The evidence for instruments in the medieval church outside the organ is unclear. There are churches from the 13th c with murals of angels playing a wide variety of instruments, but no documents that clearly tell us if these were played in church or simply a reflection of Psalm 150.
Nothing wrong with 100-year-old work. I've just found a lot of errors in various articles, which causes me to use this source only as a comparison tool.
I seem to recall that our dear Prof. Mahrt has written on this subject. Very loose details pop around in my brain, about an organ being given to Charlemagne as a present from a Byzantine empower. What I don't remember is whether this gift was used in the sacred liturgy... but I think it may have been.
I realize my minimal recollection is pretty useless here, but hope that Prof. Mahrt will comment. It is a question of mine, too, Greg.
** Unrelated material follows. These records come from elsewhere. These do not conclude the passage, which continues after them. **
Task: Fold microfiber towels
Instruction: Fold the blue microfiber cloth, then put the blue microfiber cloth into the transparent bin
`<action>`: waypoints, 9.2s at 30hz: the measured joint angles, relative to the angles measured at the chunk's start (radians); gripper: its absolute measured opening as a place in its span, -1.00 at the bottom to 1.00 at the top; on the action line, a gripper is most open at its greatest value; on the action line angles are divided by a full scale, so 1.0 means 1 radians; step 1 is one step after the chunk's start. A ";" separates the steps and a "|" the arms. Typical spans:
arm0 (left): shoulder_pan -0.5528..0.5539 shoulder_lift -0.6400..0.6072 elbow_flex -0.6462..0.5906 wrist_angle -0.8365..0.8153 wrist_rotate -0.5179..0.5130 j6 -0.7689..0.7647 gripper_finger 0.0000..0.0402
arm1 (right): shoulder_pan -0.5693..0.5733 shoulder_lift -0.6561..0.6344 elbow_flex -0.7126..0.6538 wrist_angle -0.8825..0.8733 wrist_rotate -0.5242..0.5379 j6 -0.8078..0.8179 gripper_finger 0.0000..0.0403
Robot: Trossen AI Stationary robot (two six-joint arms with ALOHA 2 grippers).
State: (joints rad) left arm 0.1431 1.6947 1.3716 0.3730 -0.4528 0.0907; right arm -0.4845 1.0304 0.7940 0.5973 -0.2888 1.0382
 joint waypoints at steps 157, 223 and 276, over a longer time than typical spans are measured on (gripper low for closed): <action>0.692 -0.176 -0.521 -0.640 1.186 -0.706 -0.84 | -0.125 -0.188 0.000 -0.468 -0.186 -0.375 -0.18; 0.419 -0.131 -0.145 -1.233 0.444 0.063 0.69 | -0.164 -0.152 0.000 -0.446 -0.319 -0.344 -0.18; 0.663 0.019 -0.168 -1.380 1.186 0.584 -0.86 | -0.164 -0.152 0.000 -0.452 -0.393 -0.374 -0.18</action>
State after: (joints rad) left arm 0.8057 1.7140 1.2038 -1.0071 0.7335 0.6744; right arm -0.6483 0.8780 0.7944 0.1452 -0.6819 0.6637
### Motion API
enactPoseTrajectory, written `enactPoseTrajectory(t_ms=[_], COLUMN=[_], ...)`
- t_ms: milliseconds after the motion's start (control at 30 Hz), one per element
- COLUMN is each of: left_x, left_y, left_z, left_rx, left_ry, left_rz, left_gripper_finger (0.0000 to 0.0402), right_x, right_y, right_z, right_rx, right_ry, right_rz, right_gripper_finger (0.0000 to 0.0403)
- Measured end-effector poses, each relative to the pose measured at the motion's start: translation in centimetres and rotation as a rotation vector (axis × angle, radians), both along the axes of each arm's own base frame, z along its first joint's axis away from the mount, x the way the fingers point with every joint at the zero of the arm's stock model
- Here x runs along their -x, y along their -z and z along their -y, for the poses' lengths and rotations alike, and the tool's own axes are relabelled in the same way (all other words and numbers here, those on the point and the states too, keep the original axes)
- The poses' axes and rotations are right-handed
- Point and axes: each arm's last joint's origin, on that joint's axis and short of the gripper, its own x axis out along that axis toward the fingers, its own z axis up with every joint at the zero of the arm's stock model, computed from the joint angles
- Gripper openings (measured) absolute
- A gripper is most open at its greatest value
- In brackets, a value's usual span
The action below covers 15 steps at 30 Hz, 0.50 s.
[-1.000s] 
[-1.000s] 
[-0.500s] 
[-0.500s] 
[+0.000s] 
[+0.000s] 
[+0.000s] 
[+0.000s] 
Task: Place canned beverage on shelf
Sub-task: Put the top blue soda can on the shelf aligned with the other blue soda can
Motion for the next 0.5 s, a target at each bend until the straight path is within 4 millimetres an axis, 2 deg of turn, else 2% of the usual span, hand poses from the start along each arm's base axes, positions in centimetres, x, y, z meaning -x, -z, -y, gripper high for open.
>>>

There's a very detailed article "The Organ in the Medieval Liturgical Service"
Author: Edmund A Bowles
Revue belge de Musicologie Vol 16 No 1/4 (1962) pp. 13-29
http://www.jstor.org/pss/3686069 Not sure how to gain access to it if you are not a student like myself
Anyway, here is an excerpt from pg 15:
"The organ gained admission gradually church by church, its use restricted to high feast-days and to certain mass texts. Around 1100 Abbot Gerbert of Bobbio gave an organ to the cloister of Aurillac for its liturgical observances. In 1018 the Cathedral of Halberstadt had an organ, according to Praetorius...In 1092 the monastery of La Cava at Salerno resounded to a new organ "in summa festivale." Already Presbyter Theophilus had written that practice had established the use of organ in the liturgy. Honorious of Autun was quite specific in mentioning the organ alone as the instrument used to prase God."